Guangshuo Yang’s upcoming book project is based on his award-winning dissertation, “Between the Animal Kingdom and Modern States: Animal Protectionism and the Transcultural Making of Chinese Modernity.”
His project explores the profound influence of animals on China’s modern transformation. Yang’s meticulous research uncovers how the “Life Protection Movement” shaped the country’s perception of animals. He reveals the transcultural exchanges between Chinese advocates and scientists from Japan, America, Germany, and Switzerland through various sources. Yang argues that as China embraced modernity, its focus shifted from encompassing all living creatures to emphasizing human authority.

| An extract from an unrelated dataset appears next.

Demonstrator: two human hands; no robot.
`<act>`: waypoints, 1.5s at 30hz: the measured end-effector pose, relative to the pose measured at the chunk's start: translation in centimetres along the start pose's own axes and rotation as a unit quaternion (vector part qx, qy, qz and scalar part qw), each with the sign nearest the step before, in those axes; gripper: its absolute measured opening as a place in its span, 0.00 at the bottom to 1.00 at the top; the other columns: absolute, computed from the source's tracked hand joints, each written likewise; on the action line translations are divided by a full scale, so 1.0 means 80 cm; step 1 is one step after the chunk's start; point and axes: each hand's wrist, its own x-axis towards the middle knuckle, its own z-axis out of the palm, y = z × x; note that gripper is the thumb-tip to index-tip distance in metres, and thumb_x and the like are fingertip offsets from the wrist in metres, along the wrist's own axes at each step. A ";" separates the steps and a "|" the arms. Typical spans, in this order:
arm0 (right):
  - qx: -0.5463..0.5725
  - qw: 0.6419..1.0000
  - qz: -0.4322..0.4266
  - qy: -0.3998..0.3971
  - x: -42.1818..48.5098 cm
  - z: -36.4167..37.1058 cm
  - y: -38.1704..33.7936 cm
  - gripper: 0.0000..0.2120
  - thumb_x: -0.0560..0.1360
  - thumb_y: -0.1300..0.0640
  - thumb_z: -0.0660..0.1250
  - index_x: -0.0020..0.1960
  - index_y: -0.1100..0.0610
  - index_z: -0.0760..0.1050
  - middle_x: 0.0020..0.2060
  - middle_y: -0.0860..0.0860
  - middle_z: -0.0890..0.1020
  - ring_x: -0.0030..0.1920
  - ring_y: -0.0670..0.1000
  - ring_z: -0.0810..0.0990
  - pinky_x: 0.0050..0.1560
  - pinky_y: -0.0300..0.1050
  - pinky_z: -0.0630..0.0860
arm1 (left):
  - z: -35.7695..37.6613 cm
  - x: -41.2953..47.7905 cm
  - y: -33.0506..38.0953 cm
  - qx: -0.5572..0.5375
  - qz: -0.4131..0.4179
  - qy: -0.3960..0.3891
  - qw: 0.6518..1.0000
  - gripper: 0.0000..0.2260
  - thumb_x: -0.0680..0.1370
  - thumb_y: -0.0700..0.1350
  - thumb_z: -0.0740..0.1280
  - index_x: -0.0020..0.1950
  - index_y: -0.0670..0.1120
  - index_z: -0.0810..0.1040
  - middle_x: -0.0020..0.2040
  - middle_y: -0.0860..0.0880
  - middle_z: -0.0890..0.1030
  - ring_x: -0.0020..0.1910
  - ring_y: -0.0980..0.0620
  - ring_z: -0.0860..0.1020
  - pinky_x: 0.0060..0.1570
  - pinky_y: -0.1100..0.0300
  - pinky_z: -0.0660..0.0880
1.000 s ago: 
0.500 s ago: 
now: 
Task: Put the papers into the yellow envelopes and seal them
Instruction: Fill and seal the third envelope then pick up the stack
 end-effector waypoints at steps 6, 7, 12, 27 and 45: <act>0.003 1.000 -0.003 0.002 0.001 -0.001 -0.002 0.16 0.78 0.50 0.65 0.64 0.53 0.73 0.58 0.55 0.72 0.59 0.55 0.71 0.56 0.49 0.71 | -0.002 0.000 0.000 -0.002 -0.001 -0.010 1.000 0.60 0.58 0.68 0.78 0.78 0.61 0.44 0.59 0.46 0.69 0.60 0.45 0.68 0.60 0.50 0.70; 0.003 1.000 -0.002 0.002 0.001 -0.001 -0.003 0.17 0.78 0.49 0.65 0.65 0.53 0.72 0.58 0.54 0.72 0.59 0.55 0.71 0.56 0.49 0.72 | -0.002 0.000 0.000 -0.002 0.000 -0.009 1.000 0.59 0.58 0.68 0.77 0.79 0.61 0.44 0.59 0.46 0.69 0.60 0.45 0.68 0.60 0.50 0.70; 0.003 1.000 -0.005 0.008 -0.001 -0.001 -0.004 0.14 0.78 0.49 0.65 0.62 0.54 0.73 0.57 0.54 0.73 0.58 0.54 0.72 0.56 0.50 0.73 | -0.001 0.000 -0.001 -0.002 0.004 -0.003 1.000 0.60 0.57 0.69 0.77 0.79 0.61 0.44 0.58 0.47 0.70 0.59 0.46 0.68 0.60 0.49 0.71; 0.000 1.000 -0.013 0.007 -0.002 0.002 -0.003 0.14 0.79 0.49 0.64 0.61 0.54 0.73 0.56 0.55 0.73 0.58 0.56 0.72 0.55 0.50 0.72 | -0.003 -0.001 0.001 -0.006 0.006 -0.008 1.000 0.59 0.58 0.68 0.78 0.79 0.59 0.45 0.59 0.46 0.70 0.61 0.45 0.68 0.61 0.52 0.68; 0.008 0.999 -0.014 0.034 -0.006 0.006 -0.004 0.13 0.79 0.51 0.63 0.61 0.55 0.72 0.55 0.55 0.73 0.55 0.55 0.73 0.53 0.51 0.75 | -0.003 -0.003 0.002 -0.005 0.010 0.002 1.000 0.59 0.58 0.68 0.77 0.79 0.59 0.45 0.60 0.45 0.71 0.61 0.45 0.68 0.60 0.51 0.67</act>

Divisions between humans and animals emerged, forming the “anthrorepublic,” where political sovereignty relied solely on human consent. Yang examines the consequences of this division, such as the redefinition of insects as “pests” and the subordination of animal welfare to political interests. He also highlights the role of individuals like Lü Bicheng, a poetess who fused European and Chinese approaches to animal protection. Yang’s dissertation concludes by exploring the fate of animal protection under the new regime after 1949 and raises thought-provoking questions about the enduring connection between humans and animals in the present.
By reframing Chinese modernity through the lens of animal-human relations, Yang offers a compelling and nuanced perspective on the anthrorepublic’s formation.